Career Advice

The Honest Truth About a Heavy Equipment Operator Career

April 2026 · 10 min read · Career · BC · Alberta · Yukon

You've probably seen the job listings. "$42 an hour. Heavy equipment operator. Immediate start." Maybe you grew up watching excavators and thought — that's what I want to do. Maybe someone in your family was in the trades and you're thinking about following them.

This isn't a sales pitch. This is what the job actually looks like, from the outside and from the inside. If it's right for you, it's a great career. If it's not, you should know that before you're three years in and burned out.

The Appeal — Why Guys Want In

The pull is real. You're outside. You're not in an office. You're running machines that weigh more than most people's houses. There's something satisfying about pushing a cut to grade, or setting a blade on a dozer and watching the earth move exactly where you want it.

The money is good. A journeyman operator in BC through the IUOE is clearing $45–65/hr depending on the machine and the project. That's not entry-level — you earn it — but the ceiling is high and the pension behind it is exceptional. We're talking $8,000–10,000 a month in retirement for guys who put in full careers. Not many trades can say that.

And the work is varied. One year you're on a highway job in the Interior. Next season you're on a pipeline spread in the Peace. A few years later you're on a mine site in the Yukon working shifts that feel like a different world. The industry moves, and you move with it.

The Reality Nobody Tells You

Here's where most articles go quiet. They list the upsides and call it a day. That's not useful to you. So let's be straight about what this career actually demands.

You will be away from home. Not weekends here and there — months at a time. Camp work is the backbone of the big-money jobs in western Canada. Pipeline spreads, mine construction, northern infrastructure — these projects don't run out of town. You live on site. You work 10–12 hours a day, six or seven days a week during the active season, and you go home when the job wraps or you rotate out. If you have a partner, kids, a life that requires you to be physically present — this is something you need to talk about before you commit.

The season is long, and then it stops. In most of BC and across Alberta and the Yukon, the construction season runs hard from spring to late fall and then it goes quiet. You're collecting EI through the winter unless you're one of the guys connected to year-round work — indoor projects, heated mine sites, municipalities. When you're starting out, you're not that guy. You're seasonal. Plan your finances around it.

The body takes a toll.

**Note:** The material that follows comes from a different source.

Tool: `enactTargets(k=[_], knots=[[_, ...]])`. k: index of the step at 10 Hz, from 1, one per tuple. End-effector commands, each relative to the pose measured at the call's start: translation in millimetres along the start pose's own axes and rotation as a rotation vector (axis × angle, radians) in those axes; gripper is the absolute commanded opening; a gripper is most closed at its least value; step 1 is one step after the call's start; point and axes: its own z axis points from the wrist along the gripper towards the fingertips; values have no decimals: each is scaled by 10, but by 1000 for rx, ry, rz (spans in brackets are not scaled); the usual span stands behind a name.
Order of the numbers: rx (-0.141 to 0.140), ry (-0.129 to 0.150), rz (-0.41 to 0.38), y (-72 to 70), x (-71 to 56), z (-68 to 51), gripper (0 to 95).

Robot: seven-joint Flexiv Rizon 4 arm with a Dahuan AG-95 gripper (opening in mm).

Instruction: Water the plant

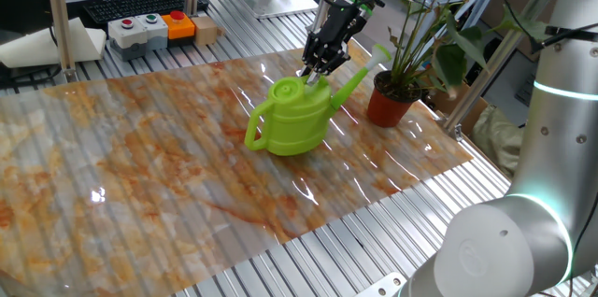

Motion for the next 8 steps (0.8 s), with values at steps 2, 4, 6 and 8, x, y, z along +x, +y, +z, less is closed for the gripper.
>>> enactTargets(k=[2, 4, 6, 8], knots=[[0, -6, -5, 3, 0, -44, 0], [0, -6, -4, 3, -1, -42, 0], [-1, -6, 2, 4, -1, -42, 0], [-3, -4, 4, 4, -1, -41, 0]])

People don't think about this one until it's too late. Sitting in a machine cab for 10 hours a day, running vibration through your spine and your hands, craning your neck to watch a bucket or a blade — it adds up. Back problems, shoulder problems, hearing loss, repetitive strain. Guys who don't manage their body — don't stretch, don't watch their ergonomics, don't deal with injuries early — end up paying for it in their 50s. The ones who last are the ones who take it seriously.

You start at the bottom. This matters more than people expect. You don't walk onto a job site and get handed the keys to a 390 excavator. You start on compact equipment. You move dirt in places nobody else wants to move it. You're on a plate compactor. You're swamping. You're watching the journeyman run the machine you want to be running, and that guy isn't in a hurry to move over. The hierarchy is real and it exists for a reason. If you fight it, you will lose. If you work within it and show people you're worth the time, you will advance.

"Every good operator I know spent time doing the stuff nobody wanted to do. That's how you learn what the machine is actually doing."

When You Make It — The Real Upside

All of that said — for the guys who stick with it, the upside is substantial.

The wages are real. Once you have your ticket and some hours behind you, you're one of the better-paid tradespeople in the country. Union wages in BC are among the highest in North America for operating engineers. The work isn't easy money, but it is good money.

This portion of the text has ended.